TASK REQUIREMENTS
Copy out each line of the data that contains "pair".

RECORDS
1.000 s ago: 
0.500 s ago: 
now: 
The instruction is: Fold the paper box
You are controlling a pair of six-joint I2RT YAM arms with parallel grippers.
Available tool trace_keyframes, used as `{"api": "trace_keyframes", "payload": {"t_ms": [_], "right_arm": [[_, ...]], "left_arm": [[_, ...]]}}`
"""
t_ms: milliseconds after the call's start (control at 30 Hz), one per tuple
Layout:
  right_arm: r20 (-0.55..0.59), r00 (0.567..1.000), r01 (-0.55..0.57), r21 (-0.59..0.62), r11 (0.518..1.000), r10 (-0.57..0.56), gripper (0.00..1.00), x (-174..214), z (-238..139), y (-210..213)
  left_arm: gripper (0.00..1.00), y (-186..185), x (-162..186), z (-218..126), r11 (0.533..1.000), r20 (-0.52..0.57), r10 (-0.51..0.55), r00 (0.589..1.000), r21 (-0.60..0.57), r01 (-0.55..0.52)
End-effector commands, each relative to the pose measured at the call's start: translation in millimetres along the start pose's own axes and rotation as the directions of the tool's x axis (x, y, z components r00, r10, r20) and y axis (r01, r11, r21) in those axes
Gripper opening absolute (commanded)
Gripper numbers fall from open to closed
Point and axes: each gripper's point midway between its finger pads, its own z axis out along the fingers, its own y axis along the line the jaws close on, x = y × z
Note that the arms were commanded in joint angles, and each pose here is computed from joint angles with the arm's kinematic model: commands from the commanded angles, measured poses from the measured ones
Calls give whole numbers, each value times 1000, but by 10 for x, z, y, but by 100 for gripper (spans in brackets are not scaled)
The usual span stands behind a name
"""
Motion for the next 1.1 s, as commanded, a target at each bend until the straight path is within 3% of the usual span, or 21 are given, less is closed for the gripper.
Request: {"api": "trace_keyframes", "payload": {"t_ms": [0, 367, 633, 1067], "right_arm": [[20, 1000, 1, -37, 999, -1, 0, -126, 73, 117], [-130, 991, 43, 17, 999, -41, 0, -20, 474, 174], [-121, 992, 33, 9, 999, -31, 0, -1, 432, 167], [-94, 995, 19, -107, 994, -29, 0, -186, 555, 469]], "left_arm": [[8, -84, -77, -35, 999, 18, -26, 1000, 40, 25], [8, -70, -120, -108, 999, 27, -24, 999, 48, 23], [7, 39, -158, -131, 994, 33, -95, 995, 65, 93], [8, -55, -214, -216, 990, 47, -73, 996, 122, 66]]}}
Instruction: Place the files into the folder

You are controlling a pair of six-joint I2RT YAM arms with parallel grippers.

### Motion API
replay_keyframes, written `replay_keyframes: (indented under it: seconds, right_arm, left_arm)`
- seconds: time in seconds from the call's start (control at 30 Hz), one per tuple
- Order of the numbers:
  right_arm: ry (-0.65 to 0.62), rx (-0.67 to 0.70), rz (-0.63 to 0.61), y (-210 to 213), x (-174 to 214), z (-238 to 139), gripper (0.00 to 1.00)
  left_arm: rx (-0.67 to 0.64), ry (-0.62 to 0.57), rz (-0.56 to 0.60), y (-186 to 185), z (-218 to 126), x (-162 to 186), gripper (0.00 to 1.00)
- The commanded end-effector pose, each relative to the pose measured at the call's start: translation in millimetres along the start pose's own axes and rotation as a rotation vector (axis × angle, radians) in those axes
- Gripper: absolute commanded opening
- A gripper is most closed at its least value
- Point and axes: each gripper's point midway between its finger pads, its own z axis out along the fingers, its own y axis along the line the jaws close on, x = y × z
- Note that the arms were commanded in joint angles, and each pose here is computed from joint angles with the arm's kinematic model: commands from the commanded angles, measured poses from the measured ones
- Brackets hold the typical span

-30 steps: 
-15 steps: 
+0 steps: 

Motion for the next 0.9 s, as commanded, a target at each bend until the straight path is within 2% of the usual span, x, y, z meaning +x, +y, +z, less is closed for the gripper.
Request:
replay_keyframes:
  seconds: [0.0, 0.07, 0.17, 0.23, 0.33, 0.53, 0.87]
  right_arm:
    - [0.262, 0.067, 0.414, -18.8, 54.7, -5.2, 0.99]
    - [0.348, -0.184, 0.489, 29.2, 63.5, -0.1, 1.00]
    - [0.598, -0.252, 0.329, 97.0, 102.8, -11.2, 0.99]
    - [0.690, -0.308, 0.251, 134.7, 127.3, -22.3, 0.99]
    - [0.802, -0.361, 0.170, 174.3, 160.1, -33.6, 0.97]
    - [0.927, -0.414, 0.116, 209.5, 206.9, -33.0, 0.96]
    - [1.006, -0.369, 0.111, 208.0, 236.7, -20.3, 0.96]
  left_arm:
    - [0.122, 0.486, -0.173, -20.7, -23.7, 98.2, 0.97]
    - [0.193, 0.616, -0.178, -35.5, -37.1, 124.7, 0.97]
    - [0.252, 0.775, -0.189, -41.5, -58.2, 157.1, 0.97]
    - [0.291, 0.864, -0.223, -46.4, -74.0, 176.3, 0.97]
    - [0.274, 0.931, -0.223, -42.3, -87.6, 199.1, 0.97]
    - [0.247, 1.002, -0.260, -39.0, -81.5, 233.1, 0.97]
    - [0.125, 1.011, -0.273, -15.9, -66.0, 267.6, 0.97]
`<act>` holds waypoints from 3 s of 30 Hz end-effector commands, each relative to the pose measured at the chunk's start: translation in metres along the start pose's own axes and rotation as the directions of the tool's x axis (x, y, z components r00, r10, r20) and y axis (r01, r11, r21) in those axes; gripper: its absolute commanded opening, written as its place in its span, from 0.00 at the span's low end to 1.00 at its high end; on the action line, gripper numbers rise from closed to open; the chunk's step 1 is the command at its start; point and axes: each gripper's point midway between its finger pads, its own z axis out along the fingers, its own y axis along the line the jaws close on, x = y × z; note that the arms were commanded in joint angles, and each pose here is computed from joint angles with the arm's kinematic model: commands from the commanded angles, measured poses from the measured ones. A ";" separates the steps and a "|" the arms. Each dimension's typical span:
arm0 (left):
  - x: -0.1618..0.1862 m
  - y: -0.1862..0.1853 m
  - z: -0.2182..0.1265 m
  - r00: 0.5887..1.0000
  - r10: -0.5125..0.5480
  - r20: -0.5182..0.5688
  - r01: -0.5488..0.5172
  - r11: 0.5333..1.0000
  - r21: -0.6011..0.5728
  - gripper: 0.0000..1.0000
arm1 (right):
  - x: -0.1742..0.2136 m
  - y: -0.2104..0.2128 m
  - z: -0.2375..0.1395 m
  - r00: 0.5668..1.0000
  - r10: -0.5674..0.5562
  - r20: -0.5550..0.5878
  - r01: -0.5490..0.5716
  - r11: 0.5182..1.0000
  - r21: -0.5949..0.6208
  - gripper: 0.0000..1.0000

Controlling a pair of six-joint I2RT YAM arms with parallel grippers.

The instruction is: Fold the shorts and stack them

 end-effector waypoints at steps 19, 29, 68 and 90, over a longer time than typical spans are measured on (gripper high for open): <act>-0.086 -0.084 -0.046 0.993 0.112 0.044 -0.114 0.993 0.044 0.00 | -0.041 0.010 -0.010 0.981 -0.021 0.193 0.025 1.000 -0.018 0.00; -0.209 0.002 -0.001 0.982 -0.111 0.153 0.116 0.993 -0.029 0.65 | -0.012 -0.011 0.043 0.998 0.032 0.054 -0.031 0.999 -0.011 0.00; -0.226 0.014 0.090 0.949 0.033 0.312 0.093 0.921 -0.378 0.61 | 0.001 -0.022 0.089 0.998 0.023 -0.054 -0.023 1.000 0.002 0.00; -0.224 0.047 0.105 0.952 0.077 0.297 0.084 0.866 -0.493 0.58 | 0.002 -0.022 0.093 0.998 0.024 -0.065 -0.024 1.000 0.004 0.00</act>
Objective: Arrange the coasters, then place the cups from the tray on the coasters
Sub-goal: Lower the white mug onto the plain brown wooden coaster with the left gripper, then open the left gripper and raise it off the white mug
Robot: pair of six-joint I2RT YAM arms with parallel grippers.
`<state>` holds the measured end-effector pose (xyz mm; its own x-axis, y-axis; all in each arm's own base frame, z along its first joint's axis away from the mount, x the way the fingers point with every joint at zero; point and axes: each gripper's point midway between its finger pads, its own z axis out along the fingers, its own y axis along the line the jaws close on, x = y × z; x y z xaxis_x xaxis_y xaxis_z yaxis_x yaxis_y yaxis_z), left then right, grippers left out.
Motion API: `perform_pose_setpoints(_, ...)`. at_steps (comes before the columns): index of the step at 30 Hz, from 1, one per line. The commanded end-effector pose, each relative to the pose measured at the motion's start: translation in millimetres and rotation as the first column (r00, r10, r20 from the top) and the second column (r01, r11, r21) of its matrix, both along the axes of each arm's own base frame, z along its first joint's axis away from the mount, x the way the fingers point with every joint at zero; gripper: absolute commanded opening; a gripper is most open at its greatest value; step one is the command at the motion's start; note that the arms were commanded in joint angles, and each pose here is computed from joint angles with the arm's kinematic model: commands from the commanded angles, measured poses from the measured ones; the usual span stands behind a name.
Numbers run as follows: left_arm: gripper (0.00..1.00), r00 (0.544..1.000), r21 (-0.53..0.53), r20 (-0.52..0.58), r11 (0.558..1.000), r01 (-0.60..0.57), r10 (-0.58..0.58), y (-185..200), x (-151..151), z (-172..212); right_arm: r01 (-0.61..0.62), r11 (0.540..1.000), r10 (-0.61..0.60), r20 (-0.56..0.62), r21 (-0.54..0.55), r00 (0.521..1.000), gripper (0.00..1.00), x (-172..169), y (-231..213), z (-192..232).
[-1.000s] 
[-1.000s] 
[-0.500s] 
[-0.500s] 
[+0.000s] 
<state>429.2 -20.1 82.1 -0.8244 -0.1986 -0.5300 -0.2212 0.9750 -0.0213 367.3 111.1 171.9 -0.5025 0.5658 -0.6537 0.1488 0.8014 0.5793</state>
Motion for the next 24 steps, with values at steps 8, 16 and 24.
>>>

SOLUTION
You are controlling a pair of six-joint I2RT YAM arms with parallel grippers.
You are controlling a pair of six-joint I2RT YAM arms with parallel grippers.
Controlling a pair of six-joint I2RT YAM arms with parallel grippers.
Robot: pair of six-joint I2RT YAM arms with parallel grippers.

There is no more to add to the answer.